The tone of this article is quite complacent. The RN has been in crisis for years now. Wallace, like every defence secretary for years, was a failure as is Govt defence policy as a whole. Wallace just had better PR with certain people in the press.
It seems the politicians will continue to write cheques that the MoD cant deliver and our readiness and capability will continue to decline. If we think about the Navy in the 2030’s what will we have. A force no larger than today’s maximum, with the T45’s reaching end of design life. Can we afford the £10 billion replacement programme today ? Even if we can, will we be able to pay enough to recruit the staff. Will we be able to maintain the UK shipyard base needed ?
Should have built the Black Swan Sloop of War in 2012 as proposed at that time. Ideally 16 of them, but even a dozen would greatly mitigate the massive problems of today’s RN. Which should also have had at least 8 Type 45s, not 6.
Folks, this is a national disgrace for the UK and a gross failure of its political class. Why do the British people put up with this? Asking as a wretched Colonial from Across The Pond.
If HMG was serious about maintaining a legitimate Royal Navy without spending itself into oblivion and reducing hull numbers still further, the solution is obvious. 1) Build around a dozen units of an updated version of the Black Swan sloop along with 5 or 6 AIP or advanced diesel-electric submarines. These would be far less expensive than the apex predators the Navy seems fixated on at present.

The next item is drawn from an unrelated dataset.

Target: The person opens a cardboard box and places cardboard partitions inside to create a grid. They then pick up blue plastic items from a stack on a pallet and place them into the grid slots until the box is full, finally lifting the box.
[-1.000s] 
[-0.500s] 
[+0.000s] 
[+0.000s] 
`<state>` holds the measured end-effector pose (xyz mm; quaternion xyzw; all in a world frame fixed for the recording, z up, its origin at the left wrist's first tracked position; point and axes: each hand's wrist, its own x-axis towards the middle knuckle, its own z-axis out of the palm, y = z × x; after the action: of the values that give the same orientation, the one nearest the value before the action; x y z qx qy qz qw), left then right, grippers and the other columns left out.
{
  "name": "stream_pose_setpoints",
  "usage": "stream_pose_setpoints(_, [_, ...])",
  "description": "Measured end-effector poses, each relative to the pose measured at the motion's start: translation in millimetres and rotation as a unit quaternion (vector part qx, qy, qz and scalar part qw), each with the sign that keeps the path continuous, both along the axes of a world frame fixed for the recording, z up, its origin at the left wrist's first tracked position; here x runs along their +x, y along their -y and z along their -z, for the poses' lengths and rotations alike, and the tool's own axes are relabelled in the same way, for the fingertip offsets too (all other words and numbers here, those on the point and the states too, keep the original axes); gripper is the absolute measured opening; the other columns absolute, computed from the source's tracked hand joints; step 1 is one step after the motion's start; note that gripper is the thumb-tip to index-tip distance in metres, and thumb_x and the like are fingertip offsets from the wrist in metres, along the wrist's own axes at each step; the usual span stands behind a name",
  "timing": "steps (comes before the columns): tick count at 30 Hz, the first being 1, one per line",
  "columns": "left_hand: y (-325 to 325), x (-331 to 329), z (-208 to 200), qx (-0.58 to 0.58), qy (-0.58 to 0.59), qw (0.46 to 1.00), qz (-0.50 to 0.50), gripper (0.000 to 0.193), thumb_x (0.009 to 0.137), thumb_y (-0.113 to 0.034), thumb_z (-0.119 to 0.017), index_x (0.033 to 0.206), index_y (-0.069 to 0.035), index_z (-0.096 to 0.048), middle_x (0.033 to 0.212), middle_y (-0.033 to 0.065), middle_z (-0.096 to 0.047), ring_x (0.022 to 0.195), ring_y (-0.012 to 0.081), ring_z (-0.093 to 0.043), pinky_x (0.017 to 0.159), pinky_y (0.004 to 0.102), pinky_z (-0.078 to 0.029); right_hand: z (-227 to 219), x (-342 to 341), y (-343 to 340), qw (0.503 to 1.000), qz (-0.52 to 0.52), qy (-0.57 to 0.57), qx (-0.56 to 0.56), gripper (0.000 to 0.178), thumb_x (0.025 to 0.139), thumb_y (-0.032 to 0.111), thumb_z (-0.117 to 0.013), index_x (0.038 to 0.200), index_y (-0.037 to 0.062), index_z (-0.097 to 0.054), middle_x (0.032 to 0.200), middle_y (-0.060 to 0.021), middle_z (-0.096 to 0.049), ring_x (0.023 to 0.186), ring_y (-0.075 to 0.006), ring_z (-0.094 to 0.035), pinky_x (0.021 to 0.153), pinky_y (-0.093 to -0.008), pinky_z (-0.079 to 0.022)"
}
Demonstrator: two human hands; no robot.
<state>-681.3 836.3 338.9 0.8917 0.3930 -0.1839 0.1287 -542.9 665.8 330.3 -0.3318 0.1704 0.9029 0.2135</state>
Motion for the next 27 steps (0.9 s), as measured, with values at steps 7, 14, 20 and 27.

The new vessels would all have very basic weapons and sensor kit but could be realistically upgraded throughout their service lives. 2) As this force is generated, reconstitute a Home Flotilla composed primarily of these units, with the understanding that they could deploy overseas if required. 3) Use the top end RN units—the CSG and the SSGNs—for blue water, AUKUS, and other power projection missions. 4) Continue with all other building projects as they are currently constituted.
There, done.
What i’d love to know is why are we struggling so much, when our nearest peer European Navy, the French Marine National has twice the number of destroyers/frigate, three Phibs, and a nuclear carrier.
My son applied for Navy Pilot 4 years ago .He has done numerous on line assessments medicals fitness tests and passed all of them but they keep moving the goal posts. .He has finally been placed on a reserve list but if he is not recruited in May intake he will be too old to commence training . Hes just attended Sandhurst initial officer selection. Sadly I feel the Navy’s Loss will be the Army’s gain.The Navy has only recruited two pilots in two years, the system is broken. No instructors to train new pilots ,no aircraft to train them on.ThePrince of Wales sailed last week with 2 F35s onboard .We are no longer a Great Britain with The finest Navy in The World ????